(originally published May 26, 2015)
When I called my parents earlier this month, there was a sense of jubilation and relief when they answered: “You’re the only one who calls us regularly without having to be reminded.” (Which wasn’t exactly true, since I called in response to an email my mother had sent, asking us, the children, what we wanted to do for my father’s 80th birthday. Shall we meet in Houston or Denver? I wanted to vote, emphatically, for Denver; Houston, in July, was a non-starter.) “We haven’t heard back from your brother, but he might be working in Malaysia.” my mother said. “And, as for your sister, well, we never know where she is.”
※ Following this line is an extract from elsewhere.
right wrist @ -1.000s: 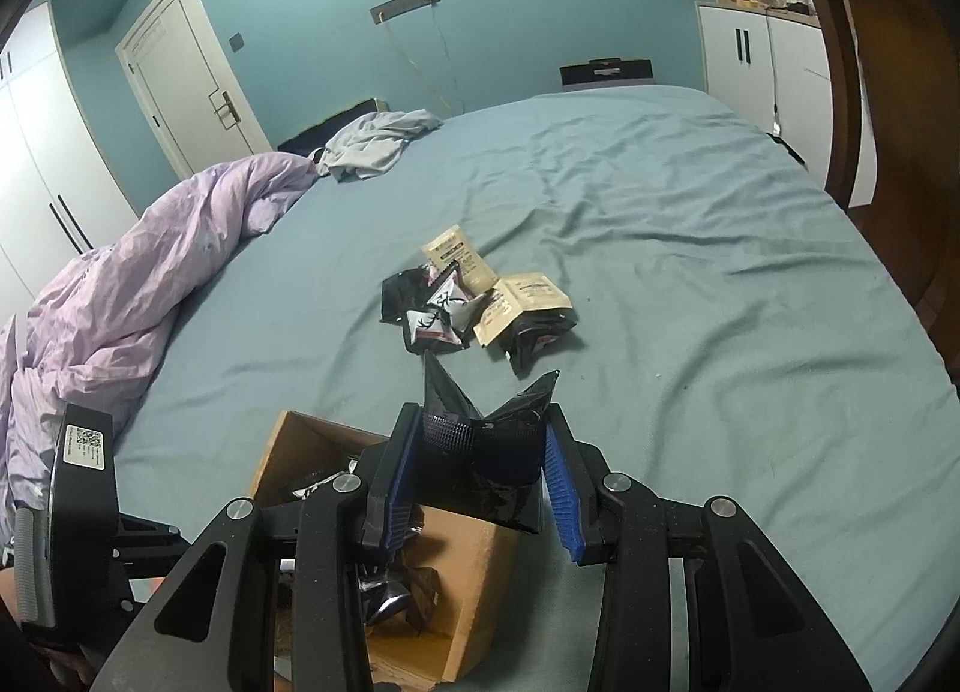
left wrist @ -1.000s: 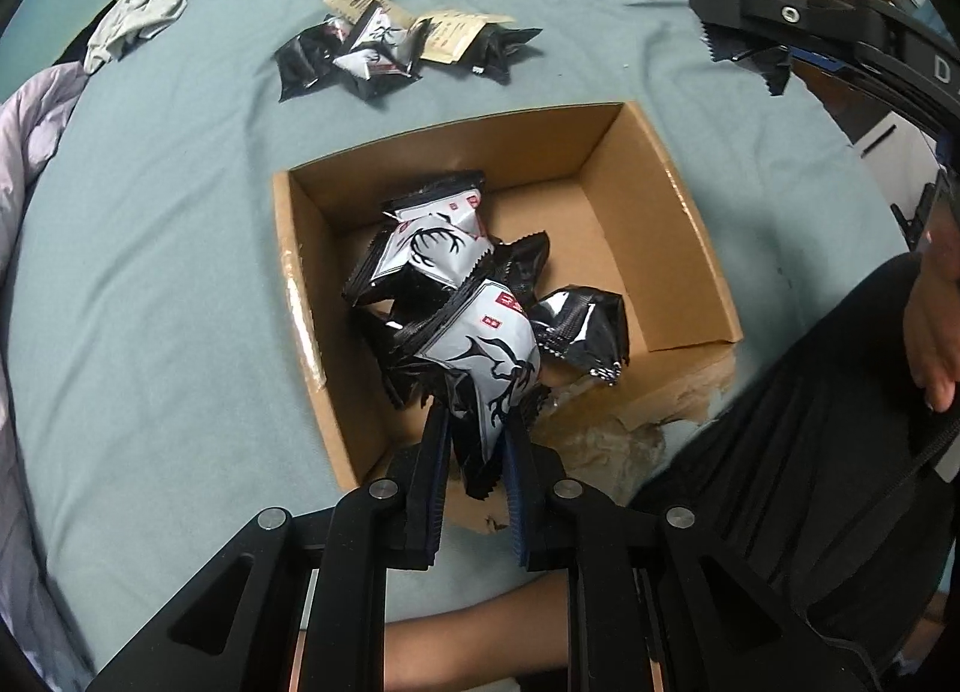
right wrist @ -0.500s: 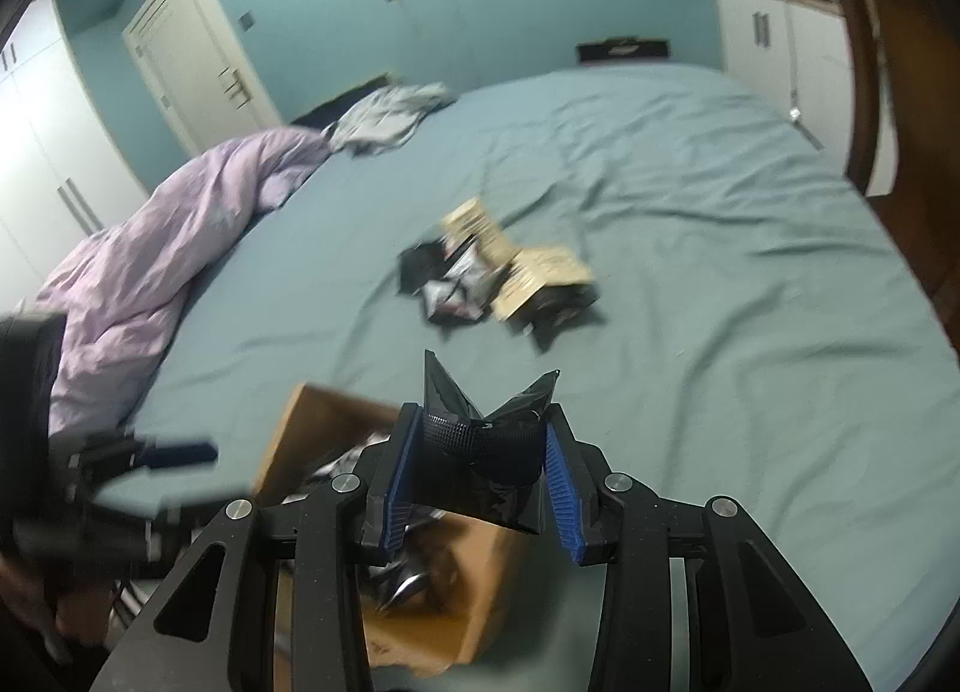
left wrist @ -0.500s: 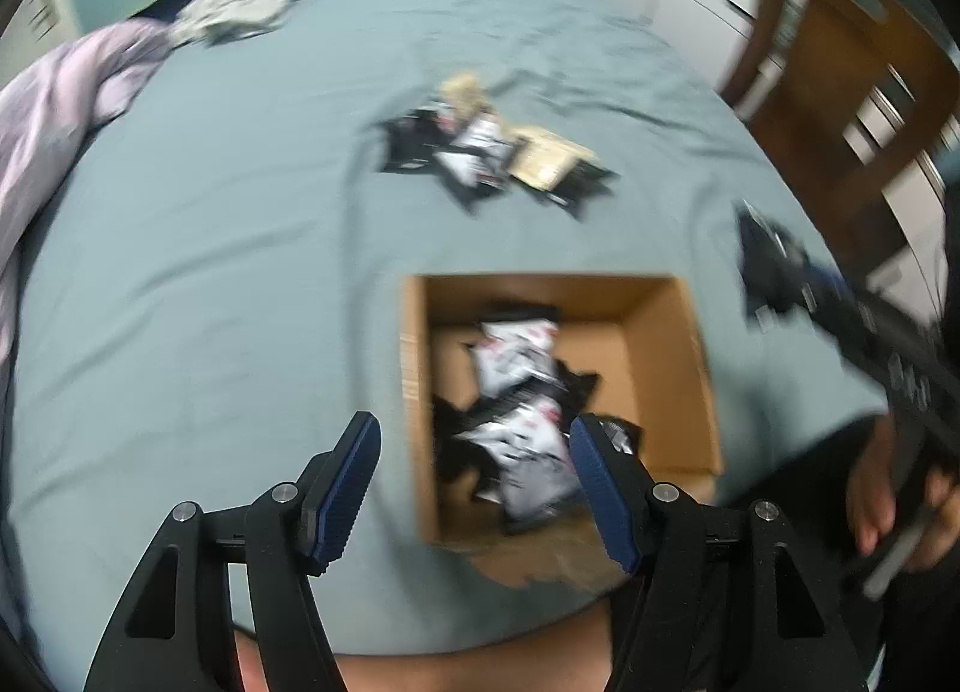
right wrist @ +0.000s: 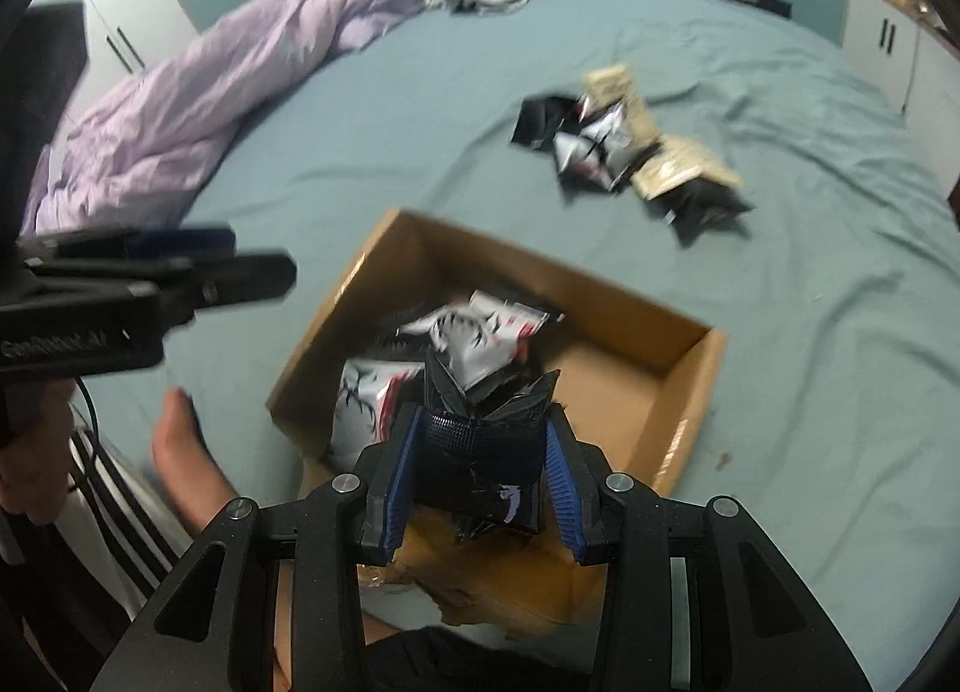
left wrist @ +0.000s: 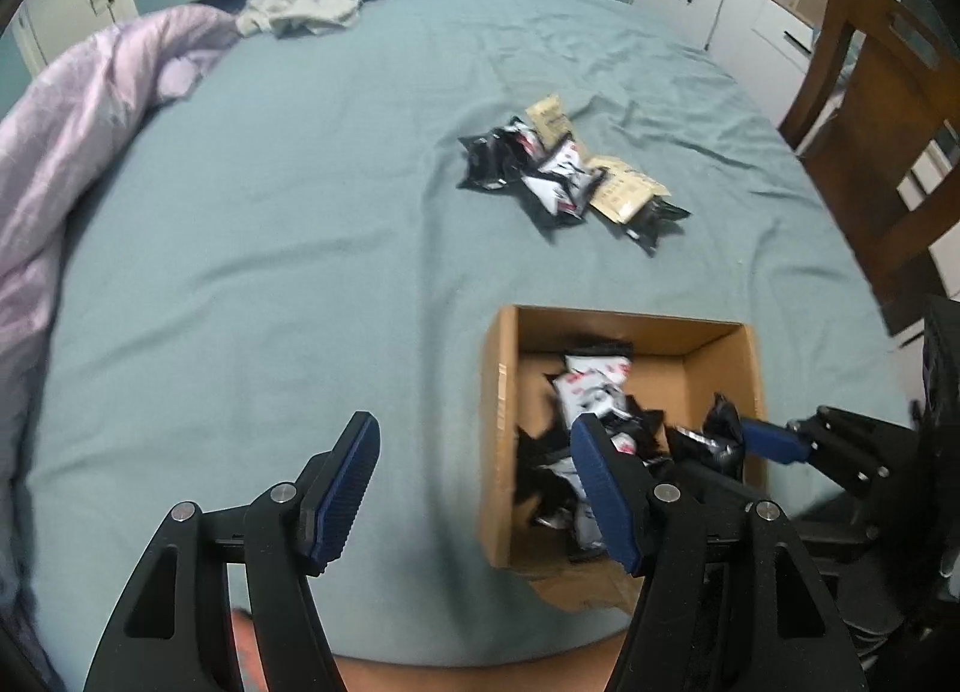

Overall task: Organize snacks
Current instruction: 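Lower both held packets into the cardboard box and open both tools, then reach the right tool to the pile and grasp a black packet, then grasp a white packet with the left tool while the right tool holds its packet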

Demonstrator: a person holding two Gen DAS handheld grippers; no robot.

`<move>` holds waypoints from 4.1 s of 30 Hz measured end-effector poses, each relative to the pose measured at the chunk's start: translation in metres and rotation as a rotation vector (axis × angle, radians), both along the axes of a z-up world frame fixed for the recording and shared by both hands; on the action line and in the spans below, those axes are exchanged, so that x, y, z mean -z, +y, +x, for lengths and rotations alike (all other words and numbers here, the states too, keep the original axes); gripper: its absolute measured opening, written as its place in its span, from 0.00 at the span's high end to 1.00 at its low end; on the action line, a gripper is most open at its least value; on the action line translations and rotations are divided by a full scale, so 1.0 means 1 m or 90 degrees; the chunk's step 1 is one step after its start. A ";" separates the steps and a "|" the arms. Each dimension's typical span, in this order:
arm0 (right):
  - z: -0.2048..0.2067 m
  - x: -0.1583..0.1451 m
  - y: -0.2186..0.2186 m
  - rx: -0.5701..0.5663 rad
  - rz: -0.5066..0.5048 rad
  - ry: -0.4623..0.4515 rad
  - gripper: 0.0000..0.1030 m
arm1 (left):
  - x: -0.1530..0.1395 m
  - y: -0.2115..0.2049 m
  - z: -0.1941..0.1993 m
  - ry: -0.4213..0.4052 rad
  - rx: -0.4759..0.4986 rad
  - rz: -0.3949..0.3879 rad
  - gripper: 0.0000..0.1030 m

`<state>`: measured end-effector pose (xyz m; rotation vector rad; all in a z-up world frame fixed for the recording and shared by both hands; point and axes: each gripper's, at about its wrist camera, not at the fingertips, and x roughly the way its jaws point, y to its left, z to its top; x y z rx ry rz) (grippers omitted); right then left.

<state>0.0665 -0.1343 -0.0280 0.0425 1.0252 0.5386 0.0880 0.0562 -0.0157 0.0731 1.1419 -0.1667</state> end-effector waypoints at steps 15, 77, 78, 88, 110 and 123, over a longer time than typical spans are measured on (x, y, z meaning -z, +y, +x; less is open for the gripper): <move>0.022 0.027 0.018 -0.002 -0.021 0.088 0.43 | 0.006 -0.015 -0.001 -0.008 0.030 0.062 0.35; 0.204 0.064 -0.028 0.200 -0.076 0.026 0.55 | 0.006 -0.046 -0.008 -0.015 0.119 0.063 0.16; 0.201 0.062 -0.027 0.198 -0.077 0.024 0.57 | 0.005 -0.045 -0.009 -0.017 0.119 0.064 0.16; 0.142 0.014 -0.053 0.220 -0.015 -0.010 0.65 | 0.001 -0.042 -0.011 -0.053 0.095 0.102 0.16; -0.017 -0.003 -0.173 0.341 0.329 -0.068 0.65 | 0.017 -0.100 0.119 0.022 0.112 0.120 0.16; 0.022 0.014 -0.156 0.309 0.269 -0.025 0.65 | 0.109 -0.129 0.203 0.157 0.083 0.151 0.17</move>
My sister splits her time between Saigon and San Francisco, with the majority of the split in Saigon. She goes incommunicado for long periods of time, and the family’s only knowledge of her whereabouts are what we glean from Facebook posts. Of the siblings, she’s moved the farthest away, both physically and psychically.
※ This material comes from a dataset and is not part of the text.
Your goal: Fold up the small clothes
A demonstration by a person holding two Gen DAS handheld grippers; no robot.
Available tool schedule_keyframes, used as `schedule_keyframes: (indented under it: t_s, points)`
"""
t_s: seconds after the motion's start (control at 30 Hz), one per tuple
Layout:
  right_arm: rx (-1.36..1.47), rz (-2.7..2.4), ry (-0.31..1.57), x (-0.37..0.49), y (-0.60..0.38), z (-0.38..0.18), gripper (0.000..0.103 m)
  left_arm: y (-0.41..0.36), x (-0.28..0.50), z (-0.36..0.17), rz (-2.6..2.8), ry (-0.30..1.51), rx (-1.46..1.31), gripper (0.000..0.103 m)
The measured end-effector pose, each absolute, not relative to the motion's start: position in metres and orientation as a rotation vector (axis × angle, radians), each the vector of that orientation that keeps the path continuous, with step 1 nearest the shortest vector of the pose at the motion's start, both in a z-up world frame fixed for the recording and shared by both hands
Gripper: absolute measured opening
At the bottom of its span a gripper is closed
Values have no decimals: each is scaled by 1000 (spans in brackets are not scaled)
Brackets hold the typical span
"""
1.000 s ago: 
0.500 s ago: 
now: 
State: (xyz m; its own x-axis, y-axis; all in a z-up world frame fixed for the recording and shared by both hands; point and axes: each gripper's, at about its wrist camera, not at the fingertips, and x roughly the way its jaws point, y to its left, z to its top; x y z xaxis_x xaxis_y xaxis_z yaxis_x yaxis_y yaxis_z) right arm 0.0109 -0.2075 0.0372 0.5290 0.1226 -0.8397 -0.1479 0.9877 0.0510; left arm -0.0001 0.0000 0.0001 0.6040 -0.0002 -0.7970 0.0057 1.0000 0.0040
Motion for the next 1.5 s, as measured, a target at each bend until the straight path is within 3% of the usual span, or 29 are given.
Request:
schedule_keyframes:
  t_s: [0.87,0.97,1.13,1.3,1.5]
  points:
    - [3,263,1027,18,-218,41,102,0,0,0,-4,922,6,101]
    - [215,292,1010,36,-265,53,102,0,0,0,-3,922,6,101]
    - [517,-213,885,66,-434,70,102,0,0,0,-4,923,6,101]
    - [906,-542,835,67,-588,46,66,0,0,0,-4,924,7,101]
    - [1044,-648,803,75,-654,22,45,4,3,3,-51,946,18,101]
It wasn’t always this way. My brother moved away first, after college, to work in Midland, Texas, never to return; I left next, fleeing to the East Coast for college, though I moved back to Colorado periodically, in between jobs. But my sister followed the path that had been set out for her: living at home, teaching for Denver Public Schools, being the obedient daughter. Maybe, in that way, she was like Little Edie. The one who stayed behind. The one who put her life on hold. The one who deferred her dreams until they had congealed into an amalgam of love, guilt and resentment.
At times, I can sometimes understand that resentment. My mother gets stuck on an endless loop of worry—When will the University offer you a full time job? Do you have health insurance? When was the last time you went to the dentist? Despite her best intentions, she can be smothering, oppressive, a presence that demands attention.
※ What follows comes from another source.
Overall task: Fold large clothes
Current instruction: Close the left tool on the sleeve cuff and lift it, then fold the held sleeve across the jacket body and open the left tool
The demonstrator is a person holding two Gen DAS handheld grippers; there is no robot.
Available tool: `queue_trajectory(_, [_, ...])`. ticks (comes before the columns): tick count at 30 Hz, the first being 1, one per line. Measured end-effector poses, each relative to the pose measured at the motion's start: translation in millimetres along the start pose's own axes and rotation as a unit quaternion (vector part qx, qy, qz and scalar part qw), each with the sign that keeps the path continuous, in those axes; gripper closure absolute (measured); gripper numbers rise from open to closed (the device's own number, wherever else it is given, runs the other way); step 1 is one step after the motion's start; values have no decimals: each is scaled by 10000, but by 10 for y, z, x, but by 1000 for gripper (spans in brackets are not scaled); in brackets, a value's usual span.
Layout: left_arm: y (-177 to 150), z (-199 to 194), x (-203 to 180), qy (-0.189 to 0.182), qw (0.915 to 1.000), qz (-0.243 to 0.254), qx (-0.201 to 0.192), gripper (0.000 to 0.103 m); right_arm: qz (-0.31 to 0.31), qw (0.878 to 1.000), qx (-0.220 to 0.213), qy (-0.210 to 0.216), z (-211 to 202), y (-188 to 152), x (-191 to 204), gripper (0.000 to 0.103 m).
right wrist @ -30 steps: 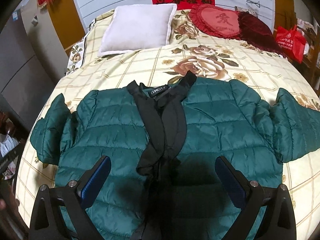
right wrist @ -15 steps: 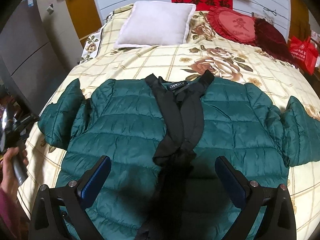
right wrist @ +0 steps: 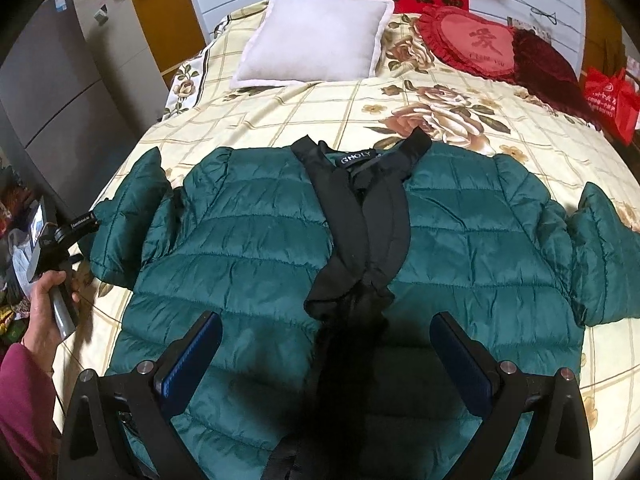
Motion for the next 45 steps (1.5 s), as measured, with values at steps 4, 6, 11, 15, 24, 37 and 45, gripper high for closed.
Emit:
queue_trajectory(4, [30,-11,-40,-328,9994,-54,41,73,-63,10000,37,-15,-5,-32,12,0])
queue_trajectory(6, [39,-83,-38,-573,9981,-223,59,82,-77,10000,37,-29,-15,-38,4,0])
queue_trajectory(11, [59,-527,-117,-784,9964,-58,-306,86,-64,10000,-13,-64,-83,-43,-26,0])
queue_trajectory(15, [49,-968,-242,-963,9932,201,-620,87,-43,9999,-36,-130,-148,-58,-65,0])
queue_trajectory(24, [-131,-1780,-688,-1316,9821,891,-1008,87,-31,9996,-131,-238,-360,-92,-168,0])
queue_trajectory(37, [-913,-2415,-1743,-2305,9528,1822,-759,87,389,9981,-220,-432,-613,-172,-661,0])
queue_trajectory(45, [-1616,-2445,-2588,-2740,9323,2339,-329,87,729,9956,-245,-542,-681,-237,-1054,0])
Point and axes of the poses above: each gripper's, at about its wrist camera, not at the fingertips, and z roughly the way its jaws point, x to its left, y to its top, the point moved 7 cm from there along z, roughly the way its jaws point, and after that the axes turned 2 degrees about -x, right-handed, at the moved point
Little Edie only left Grey Gardens once her mother had died. She went to New York, had a cabaret act, and, at 60, became the star she had always wanted to be. She burst forth onto the stage of Reno Sweeney for eight shows, enrobed in a crimson gown with a swath of red-painted plastic leaves on draping her shoulder like fire.
My sister, too, escaped. First into her own apartment, then into her soon-to-be husband’s condo. She decided: she’d get her MBA and leave the teaching profession all together. But on the way, she found a second husband, all the way on the East Coast, and, finally, Vietnam, and a possible third husband in San Francisco. And I see her, living the life she thinks she was denied all those years ago: the endless parties, the clothes that exude glamour and youth, the carefully constructed of her make-up and hair. And I see her still: parading in circles for the camera, picking the best costume to wear for the day, trying to keep the line between the past and the present.